Location: Hydrology and Remote Sensing LaboratoryTitle: Comparison of agricultural stakeholder survey results and drought monitoring datasets during the 2016 U.S. northern Plains flash drought
|OKTIN, J. - University Of Wisconsin|
|HAIGH, T. - University Of Nebraska|
|MUCIA, A. - University Of Nebraska|
|HAIN, C. - Goddard Space Flight Center|
Submitted to: Weather, Climate, and Society
Publication Type: Peer Reviewed Journal
Publication Acceptance Date: 8/15/2018
Publication Date: 10/15/2018
Citation: Oktin, J., Haigh, T., Mucia, A., Anderson, M.C., Hain, C. 2018. Comparison of agricultural stakeholder survey results and drought monitoring datasets during the 2016 U.S. northern Plains flash drought. Weather, Climate, and Society. 10:867-883. https://doi.org/10.1175/WCAS-D-18-0051.1.
Interpretive Summary: While many different types of drought maps are currently being generated for the United States and used for identifying impacts on agriculture, it is not often that feedback on these products is solicited from agricultural producers themselves. Particularly with the advent of new drought products based on remote sensing, it is important to understand whether the higher spatial resolution information afforded by satellite imaging systems is adequately capturing real stress events with good spatial and temporal fidelity. This paper describes a result of a survey conducted with agricultural stakeholders regarding drought index portrayal of the 2016 drought in the U.S. northern Plains. The survey asked respondents to estimate when certain events such as decreased topsoil moisture and plant stress initially occurred on their land. These responses were compared, spatially and temporally, to signals identified in drought indices based on remote sensing measures of precipitation, soil moisture and evapotranspiration as well as to the U.S Drought Monitor. Overall, the survey responses revealed that this was a multi-faceted drought event characterized by soil moisture deficits, plant stress, and lowered water levels in ponds, streams, and wells. The soil moisture dataset provided the earliest warning of areas of stress development, but at the expense of high rates of false alarm. Though the evapotranspiration datasets did not provide early warning during this particular event, its spatial extent was more closely aligned with the survey reports of plant stress than the other datasets and also provided a more focused depiction of where the worst drought conditions were occurring based on vegetation impacts. This study demonstrates that qualitative reports obtained via surveys administered to stakeholders after a drought event provide valuable information that can be used to assess the accuracy of drought monitoring datasets.
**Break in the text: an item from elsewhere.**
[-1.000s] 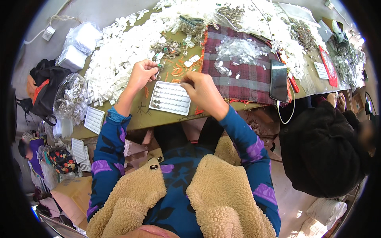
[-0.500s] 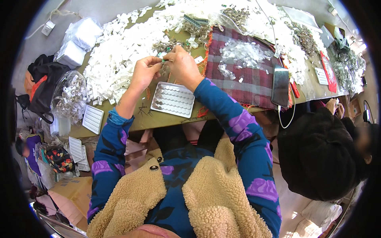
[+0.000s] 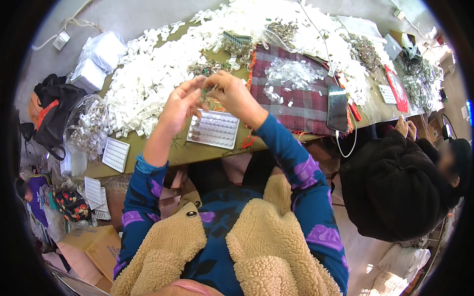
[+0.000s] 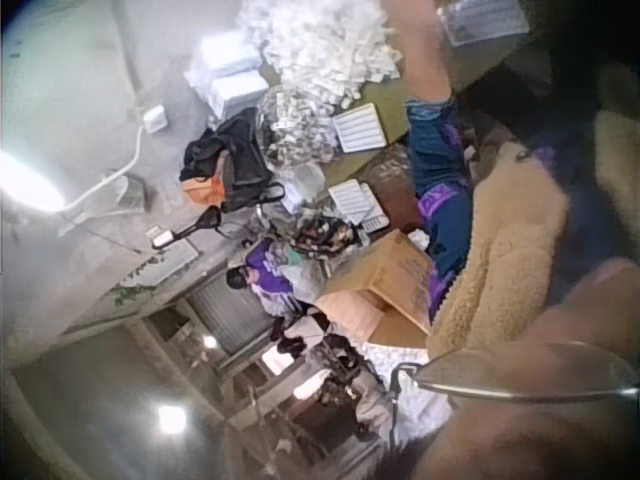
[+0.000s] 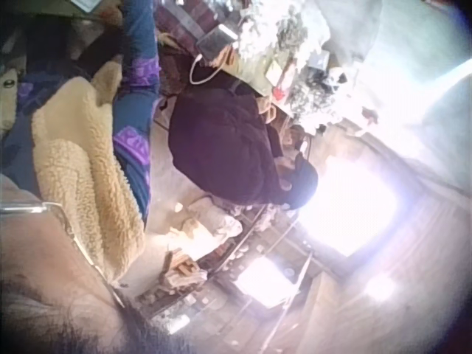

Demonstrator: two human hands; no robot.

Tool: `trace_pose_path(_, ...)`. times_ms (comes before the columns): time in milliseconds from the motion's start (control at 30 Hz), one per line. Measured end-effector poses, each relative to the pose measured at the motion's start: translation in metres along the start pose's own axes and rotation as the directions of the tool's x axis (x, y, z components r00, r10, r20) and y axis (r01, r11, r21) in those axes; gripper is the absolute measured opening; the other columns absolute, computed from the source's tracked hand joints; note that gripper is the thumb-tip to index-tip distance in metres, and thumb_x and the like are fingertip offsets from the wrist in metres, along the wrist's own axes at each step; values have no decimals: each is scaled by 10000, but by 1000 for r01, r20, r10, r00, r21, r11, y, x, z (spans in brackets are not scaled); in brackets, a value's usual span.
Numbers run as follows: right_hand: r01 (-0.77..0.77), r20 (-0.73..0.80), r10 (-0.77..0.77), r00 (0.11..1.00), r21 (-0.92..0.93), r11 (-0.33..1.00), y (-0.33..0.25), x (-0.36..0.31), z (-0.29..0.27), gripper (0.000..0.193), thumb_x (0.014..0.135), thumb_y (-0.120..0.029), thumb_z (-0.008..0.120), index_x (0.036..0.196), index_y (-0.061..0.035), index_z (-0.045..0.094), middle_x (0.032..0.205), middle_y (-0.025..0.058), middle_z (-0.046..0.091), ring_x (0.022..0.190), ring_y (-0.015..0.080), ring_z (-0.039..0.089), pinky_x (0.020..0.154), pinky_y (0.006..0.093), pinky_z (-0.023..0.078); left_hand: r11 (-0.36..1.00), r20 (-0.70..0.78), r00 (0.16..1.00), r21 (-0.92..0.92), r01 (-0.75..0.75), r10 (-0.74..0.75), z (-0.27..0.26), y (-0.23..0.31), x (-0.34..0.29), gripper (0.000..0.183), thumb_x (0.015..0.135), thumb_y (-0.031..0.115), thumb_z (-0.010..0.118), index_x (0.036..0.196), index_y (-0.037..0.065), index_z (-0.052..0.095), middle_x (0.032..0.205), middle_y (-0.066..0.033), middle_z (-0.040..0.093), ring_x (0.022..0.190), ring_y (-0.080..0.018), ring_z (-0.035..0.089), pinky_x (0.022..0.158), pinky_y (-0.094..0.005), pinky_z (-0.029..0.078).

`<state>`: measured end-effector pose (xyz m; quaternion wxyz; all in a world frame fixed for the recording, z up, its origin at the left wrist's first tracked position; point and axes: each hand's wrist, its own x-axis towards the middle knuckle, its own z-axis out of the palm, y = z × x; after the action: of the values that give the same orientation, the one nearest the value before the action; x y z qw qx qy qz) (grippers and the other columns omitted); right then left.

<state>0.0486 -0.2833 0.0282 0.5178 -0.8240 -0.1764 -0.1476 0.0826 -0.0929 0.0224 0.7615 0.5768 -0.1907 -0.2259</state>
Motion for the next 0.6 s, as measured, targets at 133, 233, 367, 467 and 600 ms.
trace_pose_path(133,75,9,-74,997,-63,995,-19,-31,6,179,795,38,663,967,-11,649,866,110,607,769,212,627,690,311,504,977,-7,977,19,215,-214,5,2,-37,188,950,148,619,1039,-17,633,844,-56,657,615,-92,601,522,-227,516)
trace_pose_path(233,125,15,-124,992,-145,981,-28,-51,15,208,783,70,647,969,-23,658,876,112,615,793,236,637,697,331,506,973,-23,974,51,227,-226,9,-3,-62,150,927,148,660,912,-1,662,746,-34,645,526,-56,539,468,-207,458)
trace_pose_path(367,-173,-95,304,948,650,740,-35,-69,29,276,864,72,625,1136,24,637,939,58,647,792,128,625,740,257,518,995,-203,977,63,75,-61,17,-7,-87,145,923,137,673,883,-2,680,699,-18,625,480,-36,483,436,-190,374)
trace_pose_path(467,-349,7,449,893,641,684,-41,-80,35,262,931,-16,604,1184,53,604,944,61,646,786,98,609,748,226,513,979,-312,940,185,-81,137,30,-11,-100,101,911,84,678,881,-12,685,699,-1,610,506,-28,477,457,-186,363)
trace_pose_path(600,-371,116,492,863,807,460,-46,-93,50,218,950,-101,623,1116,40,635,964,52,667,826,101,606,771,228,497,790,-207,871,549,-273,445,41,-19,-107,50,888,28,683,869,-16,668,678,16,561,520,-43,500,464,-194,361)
Technical Abstract: The evolution of a flash drought event characterized by a period of rapid drought intensification is assessed using standard drought monitoring datasets and on-the-ground reports obtained via a written survey of agricultural stakeholders after the flash drought occurred. The flash drought examined during this study impacted agricultural production across a 5-state region centered on the Black Hills of South Dakota during the summer of 2016. The survey asked producers to estimate when certain drought impacts ranging from decreased soil moisture to plant stress and diminished water resources first occurred on their land. The geographic distribution and timing of the survey responses were compared to the U.S. Drought Monitor and to datasets depicting anomalies in evapotranspiration, precipitation, and soil moisture. Overall, the survey responses showed that this was a multi-faceted drought that caused a variety of impacts across the region. Comparisons of the survey reports to the drought monitoring datasets revealed that the topsoil moisture dataset provided the earliest warning of drought development, but at the expense of a high false alarm rate. Anomalies in evapotranspiration were closely aligned to the survey reports of plant stress and also provided a more focused depiction of where the worst drought conditions were located. This study provides evidence that qualitative reports of drought impacts obtained via written surveys provide valuable information that can be used to assess the accuracy of high-resolution drought monitoring datasets.